Brief:
If a line in the records below contains the word "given", copy it.

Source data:

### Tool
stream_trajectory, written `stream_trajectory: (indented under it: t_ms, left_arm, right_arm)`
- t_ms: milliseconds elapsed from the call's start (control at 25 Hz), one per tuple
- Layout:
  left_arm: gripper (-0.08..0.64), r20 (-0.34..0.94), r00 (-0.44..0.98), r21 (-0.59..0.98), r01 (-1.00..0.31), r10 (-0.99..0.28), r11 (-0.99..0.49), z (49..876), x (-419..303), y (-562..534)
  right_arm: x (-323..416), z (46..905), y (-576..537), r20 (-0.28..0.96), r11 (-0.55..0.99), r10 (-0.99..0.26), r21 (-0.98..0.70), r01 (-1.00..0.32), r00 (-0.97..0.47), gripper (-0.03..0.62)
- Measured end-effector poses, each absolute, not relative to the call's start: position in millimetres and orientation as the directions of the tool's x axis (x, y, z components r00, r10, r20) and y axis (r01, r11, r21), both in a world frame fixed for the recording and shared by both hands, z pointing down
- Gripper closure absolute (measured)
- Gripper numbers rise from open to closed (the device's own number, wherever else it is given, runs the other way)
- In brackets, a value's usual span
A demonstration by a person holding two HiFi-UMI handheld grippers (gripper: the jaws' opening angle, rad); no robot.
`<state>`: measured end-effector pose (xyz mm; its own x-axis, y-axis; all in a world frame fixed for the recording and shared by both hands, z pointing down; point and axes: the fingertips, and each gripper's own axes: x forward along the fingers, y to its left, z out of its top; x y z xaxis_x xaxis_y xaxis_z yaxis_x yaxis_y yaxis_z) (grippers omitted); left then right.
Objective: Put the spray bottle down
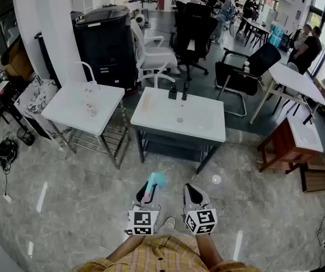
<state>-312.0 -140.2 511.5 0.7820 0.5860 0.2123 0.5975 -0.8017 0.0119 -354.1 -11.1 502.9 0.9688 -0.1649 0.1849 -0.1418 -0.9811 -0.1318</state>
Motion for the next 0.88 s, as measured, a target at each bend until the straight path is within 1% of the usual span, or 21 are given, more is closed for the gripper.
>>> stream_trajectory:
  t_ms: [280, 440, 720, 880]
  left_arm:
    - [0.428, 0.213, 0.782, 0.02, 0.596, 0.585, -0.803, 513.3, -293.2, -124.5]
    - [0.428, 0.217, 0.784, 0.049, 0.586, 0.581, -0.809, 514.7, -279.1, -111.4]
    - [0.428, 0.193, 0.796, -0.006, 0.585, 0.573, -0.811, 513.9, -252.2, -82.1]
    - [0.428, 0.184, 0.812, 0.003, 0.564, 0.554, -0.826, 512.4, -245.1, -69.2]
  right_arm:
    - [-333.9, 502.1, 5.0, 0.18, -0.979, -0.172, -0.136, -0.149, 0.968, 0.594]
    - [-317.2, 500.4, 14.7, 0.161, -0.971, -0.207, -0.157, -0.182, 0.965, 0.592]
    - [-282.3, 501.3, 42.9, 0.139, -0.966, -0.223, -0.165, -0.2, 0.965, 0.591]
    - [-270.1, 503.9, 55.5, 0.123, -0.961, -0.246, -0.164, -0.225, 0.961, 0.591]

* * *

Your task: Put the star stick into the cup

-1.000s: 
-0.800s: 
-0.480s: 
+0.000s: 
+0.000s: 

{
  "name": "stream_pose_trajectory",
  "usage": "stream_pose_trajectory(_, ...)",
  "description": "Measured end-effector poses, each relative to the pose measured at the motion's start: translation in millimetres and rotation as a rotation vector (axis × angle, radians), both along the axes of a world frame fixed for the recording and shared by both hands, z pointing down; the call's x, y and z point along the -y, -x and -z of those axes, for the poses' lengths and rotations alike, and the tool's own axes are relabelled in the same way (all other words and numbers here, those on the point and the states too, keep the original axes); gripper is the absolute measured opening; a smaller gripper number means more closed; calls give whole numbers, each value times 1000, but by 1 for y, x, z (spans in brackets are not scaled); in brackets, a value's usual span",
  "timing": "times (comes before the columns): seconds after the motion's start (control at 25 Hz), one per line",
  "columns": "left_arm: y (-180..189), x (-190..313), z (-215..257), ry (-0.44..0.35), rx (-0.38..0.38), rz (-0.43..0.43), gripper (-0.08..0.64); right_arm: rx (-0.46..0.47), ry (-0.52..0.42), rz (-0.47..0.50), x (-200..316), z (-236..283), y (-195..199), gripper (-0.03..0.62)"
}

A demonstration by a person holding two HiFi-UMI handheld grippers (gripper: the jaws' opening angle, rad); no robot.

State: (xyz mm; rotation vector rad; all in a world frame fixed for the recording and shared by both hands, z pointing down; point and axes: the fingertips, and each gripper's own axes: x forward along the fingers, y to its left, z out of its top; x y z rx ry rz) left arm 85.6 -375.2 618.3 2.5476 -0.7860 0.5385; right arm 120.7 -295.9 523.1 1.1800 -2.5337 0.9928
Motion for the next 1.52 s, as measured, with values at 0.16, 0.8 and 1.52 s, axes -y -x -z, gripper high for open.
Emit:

Task result:
- Gripper numbers rise from open to closed (the device's own number, wherever else it is given, runs the other way)
Motion for the next 0.88 s, as measured, a target at each bend until the straight path is within 1% of the usual span, or 21 are given, more is closed for the gripper.

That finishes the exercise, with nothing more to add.